> [Assignment]: Gather up every line from the entries below that uses the word "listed".

┌──

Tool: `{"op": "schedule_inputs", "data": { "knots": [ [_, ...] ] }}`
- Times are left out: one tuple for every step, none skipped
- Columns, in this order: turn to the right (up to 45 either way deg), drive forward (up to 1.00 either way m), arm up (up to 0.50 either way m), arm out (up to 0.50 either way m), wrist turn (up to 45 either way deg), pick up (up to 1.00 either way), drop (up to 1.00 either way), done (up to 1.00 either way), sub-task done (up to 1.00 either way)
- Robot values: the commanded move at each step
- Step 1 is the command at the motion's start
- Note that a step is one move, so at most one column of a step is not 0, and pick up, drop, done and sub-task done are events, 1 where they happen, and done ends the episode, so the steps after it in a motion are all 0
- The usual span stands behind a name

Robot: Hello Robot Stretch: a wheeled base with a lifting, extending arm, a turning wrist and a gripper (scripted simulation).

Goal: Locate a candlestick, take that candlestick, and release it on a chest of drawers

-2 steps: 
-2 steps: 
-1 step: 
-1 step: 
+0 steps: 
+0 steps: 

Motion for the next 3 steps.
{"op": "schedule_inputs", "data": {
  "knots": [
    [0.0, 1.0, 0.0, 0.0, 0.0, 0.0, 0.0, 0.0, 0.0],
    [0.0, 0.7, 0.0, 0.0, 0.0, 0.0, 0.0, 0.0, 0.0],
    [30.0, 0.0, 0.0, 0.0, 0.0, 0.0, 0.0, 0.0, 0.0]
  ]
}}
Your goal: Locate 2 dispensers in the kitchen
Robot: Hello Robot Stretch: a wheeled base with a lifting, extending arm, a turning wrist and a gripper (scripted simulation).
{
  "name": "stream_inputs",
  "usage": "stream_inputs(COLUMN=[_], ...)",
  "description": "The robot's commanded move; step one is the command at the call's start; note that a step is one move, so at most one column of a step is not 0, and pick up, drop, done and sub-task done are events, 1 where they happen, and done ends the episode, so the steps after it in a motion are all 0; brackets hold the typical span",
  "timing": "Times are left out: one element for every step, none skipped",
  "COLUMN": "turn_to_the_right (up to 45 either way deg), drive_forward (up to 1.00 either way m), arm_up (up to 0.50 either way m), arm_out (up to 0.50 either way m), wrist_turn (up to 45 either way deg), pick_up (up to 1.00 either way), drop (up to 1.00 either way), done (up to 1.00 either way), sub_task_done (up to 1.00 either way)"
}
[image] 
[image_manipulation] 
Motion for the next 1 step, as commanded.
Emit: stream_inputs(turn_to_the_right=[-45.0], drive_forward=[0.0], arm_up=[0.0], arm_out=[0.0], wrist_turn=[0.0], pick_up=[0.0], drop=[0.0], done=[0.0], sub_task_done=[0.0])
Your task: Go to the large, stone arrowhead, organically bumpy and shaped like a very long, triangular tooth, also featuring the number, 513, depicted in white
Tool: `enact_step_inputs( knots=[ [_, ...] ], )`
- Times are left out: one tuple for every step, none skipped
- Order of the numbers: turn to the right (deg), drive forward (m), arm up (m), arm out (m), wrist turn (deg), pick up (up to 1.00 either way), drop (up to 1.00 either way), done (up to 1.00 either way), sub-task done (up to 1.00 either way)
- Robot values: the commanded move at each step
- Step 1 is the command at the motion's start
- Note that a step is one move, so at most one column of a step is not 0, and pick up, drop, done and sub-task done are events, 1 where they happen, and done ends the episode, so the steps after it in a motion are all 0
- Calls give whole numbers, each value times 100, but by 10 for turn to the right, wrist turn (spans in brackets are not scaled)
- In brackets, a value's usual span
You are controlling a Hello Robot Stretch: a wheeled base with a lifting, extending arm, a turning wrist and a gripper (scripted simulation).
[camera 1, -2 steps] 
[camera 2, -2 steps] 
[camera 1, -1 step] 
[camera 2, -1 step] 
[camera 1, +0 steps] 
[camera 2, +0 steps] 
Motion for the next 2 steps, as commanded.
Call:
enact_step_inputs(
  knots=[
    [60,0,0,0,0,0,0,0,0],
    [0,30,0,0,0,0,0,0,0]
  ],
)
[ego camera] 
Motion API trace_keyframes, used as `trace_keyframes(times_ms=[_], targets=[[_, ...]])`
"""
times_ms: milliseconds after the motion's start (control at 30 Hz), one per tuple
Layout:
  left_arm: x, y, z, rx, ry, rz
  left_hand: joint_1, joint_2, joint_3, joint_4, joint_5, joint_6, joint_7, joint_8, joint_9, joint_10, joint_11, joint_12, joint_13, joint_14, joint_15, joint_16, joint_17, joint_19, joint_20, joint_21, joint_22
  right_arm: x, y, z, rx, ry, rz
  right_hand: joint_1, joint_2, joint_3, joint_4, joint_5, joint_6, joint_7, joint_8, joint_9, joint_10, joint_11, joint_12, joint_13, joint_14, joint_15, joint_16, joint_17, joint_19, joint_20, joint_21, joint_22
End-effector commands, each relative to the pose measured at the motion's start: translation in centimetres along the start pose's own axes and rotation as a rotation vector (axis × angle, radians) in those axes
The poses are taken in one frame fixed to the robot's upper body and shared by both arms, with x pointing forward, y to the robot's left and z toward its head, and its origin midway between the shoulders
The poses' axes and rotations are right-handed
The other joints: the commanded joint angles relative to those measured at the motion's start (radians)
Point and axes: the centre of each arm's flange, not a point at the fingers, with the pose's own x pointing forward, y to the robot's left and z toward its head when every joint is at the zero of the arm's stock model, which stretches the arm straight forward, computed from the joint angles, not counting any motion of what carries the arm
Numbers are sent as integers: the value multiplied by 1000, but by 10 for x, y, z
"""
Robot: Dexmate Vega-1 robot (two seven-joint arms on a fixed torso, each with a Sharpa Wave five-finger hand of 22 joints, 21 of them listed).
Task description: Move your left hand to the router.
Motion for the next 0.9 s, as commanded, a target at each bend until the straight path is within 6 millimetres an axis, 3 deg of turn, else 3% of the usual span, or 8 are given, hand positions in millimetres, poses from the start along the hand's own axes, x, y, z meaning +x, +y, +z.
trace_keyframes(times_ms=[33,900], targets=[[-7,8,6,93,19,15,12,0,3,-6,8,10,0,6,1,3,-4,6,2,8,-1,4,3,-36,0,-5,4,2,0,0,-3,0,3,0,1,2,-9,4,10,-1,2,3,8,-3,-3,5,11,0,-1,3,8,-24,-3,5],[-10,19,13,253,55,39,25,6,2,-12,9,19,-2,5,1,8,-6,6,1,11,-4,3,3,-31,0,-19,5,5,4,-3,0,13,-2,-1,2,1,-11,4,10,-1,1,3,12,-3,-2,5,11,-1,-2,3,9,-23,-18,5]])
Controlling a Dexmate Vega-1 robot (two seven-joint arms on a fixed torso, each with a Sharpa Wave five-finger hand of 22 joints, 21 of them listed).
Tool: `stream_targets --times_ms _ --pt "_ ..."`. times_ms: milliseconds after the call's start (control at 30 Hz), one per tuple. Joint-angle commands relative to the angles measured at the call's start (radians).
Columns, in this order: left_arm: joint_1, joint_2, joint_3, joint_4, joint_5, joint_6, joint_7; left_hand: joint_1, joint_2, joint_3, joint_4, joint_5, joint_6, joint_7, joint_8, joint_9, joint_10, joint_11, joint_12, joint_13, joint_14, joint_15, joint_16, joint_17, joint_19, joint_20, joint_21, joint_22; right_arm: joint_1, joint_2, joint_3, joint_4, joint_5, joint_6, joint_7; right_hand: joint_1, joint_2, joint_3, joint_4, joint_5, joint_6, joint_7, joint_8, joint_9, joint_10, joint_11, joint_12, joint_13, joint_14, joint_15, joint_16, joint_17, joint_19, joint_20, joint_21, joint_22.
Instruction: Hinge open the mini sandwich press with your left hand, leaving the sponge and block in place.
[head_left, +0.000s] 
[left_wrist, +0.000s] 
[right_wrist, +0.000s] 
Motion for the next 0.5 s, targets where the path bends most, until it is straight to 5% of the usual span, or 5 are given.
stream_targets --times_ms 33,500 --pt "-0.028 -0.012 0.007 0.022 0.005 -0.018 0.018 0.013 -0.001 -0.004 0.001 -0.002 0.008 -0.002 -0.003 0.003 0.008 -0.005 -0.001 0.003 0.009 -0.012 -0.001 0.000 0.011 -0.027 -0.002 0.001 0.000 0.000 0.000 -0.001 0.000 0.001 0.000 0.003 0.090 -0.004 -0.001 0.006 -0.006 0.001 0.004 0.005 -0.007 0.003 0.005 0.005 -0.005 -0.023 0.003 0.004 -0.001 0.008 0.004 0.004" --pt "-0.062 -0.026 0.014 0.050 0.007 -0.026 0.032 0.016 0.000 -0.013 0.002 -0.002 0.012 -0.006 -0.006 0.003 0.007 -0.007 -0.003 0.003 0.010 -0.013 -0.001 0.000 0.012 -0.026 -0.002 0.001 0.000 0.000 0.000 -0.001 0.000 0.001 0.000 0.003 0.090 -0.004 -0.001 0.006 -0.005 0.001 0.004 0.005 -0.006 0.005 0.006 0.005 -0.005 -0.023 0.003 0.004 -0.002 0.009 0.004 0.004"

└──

> [Final answer]:
Robot: Dexmate Vega-1 robot (two seven-joint arms on a fixed torso, each with a Sharpa Wave five-finger hand of 22 joints, 21 of them listed).
Controlling a Dexmate Vega-1 robot (two seven-joint arms on a fixed torso, each with a Sharpa Wave five-finger hand of 22 joints, 21 of them listed).

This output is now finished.